Cronaca locale

I rom grigliano all'aria aperta: ecco un'altra favela sul Tevere

Sul Lungotevere di Pietra Papa tornano baracche, discariche e roghi tossici. E a Pasqua i nomadi hanno organizzato anche una grigliata all'aria aperta. I residenti denunciano: "Noi con la mascherina e loro in giro per il quartiere"

I rom grigliano all'aria aperta: ecco un'altra favela sul Tevere

A pochi metri dalla pista ciclabile del Lungotevere di Pietra Papa, all’altezza di ponte Marconi, sono tornate le baracche. L’ultimo sgombero nella zona c’è stato soltanto un anno fa, quando le ruspe della Polizia Locale avevano smantellato casupole e cumuli di immondizia. Ma in piena emergenza sanitaria una ventina di nomadi, forse di nazionalità bosniaca, sono tornati a sistemarsi all’altezza del civico 61. "Le capanne sono comparse all’inizio di gennaio all’interno di una zona interdetta dai vigili", ci spiega Piergiorgio Benvenuti, presidente del movimento ambientalista Ecoitaliasolidale e residente della zona.

Dietro le finestre delle proprie case, qui sono tutti preoccupati. "Prendiamo tutte le accortezze, uscite contingentate, mascherine, guanti, mentre loro inforcano la bici e se ne vanno in giro per il quartiere, senza alcun dispositivo di protezione a rovistare nei cassonetti – denuncia Benvenuti – ormai c’è un accumulo enorme di rifiuti, che vengono sversati direttamente nel fiume". Il Tevere all’altezza di ponte Marconi, insomma, si è di nuovo trasformato in una discarica abusiva. E i cumuli di scarti attirano anche gruppi di malcapitati animali, che si cibano fra l’immondizia. "Greggi di pecore o i cavalli dei maneggi qui vicino spesso vengono a pascolare tra i rifiuti", segnala l’attivista.

"Il problema, oltre che ambientale – prosegue – è anche sanitario, nessuno controlla queste persone che sono libere di muoversi senza alcuna precauzione per le vie del quartiere". "La sera – aggiunge Benvenuti, che abita proprio di fronte alla baraccopoli – si riuniscono agli angoli delle strade in gruppo, nonostante sia vietato, insomma siamo tutti molto preoccupati". In un video-denuncia girato all’inizio di marzo si vedono alcuni di loro intenti ad accendere un fuoco tra la vegetazione.

"La situazione – assicura Benvenuti – è la stessa da più di due mesi, la sera non si respira perché bruciano continuamente gli scarti di quello che raccolgono durante il giorno e noi siamo costretti ad inalare i fumi tossici". Più di una persona ha segnalato il caso alla municipale ma nessuno finora, ha preso provvedimenti. Non solo. Il giorno di Pasqua, in una Roma blindata per il Covid-19, con elicotteri e droni che sorvolavano la Capitale a caccia dei trasgressori del lockdown, gli abitanti del camping sul Tevere si concedevano un pranzo comunitario all’aria aperta con tanto di barbecue.

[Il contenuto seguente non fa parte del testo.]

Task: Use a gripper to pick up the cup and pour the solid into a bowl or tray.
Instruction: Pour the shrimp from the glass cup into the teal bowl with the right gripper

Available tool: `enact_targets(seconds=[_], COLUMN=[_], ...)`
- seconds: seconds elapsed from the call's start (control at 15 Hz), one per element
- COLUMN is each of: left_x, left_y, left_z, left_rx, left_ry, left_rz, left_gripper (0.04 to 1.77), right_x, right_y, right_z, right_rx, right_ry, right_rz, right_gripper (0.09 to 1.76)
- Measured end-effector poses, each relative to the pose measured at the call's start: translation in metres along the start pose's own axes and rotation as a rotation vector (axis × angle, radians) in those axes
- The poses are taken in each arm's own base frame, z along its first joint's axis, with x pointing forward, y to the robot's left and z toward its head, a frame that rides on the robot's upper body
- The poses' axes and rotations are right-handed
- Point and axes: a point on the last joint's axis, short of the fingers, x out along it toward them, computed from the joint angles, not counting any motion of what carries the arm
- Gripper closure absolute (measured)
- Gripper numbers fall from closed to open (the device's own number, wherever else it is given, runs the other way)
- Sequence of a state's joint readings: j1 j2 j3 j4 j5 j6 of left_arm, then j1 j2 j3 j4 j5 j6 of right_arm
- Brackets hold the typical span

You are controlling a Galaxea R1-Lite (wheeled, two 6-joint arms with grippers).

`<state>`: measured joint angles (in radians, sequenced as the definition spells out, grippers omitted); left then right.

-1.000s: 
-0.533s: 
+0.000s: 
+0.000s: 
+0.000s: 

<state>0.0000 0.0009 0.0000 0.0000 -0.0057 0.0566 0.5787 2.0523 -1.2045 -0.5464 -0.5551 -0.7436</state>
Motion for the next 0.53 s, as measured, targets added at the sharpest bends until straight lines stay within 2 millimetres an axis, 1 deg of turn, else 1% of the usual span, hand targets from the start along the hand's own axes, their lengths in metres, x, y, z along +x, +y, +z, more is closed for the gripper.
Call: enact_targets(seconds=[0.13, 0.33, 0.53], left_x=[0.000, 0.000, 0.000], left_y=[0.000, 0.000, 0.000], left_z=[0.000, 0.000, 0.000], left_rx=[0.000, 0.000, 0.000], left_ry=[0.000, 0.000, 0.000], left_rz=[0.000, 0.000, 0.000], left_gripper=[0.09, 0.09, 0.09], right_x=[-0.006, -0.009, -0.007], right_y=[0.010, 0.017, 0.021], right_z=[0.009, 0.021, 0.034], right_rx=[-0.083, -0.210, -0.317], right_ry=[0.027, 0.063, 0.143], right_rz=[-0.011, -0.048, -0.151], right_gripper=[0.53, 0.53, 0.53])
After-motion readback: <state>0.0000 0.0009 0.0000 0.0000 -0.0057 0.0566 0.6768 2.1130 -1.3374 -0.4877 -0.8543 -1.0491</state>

"Mentre i romani stanno seguendo il regime di quarantena con estremo rigore è intollerabile assistere alle passeggiate dei nomadi lungo la pista ciclabile o vedere le ormai note azioni di rovistaggio dei cassonetti", attaccano anche due esponenti leghisti dell’XI Municipio, l’ex capogruppo in consiglio municipale, Daniele Catalano e il coordinatore, Matteo Maione. "Il sistema nomadi va avanti indisturbato nonostante le regole scandite dal governo a causa del covid-19", aggiungono denunciando "l'inefficienza dell'amministrazione grillina".

I residenti, da parte loro, chiedono a gran voce una nuova bonifica dell’area, mentre baracche e canadesi tornano a fare la loro comparsa anche in altri quadranti della città, dal Lungotevere Testaccio a Montemario, dove proprio alle spalle dei palazzi del tribunale di piazzale Clodio sono tornati ad abitare alcuni rom.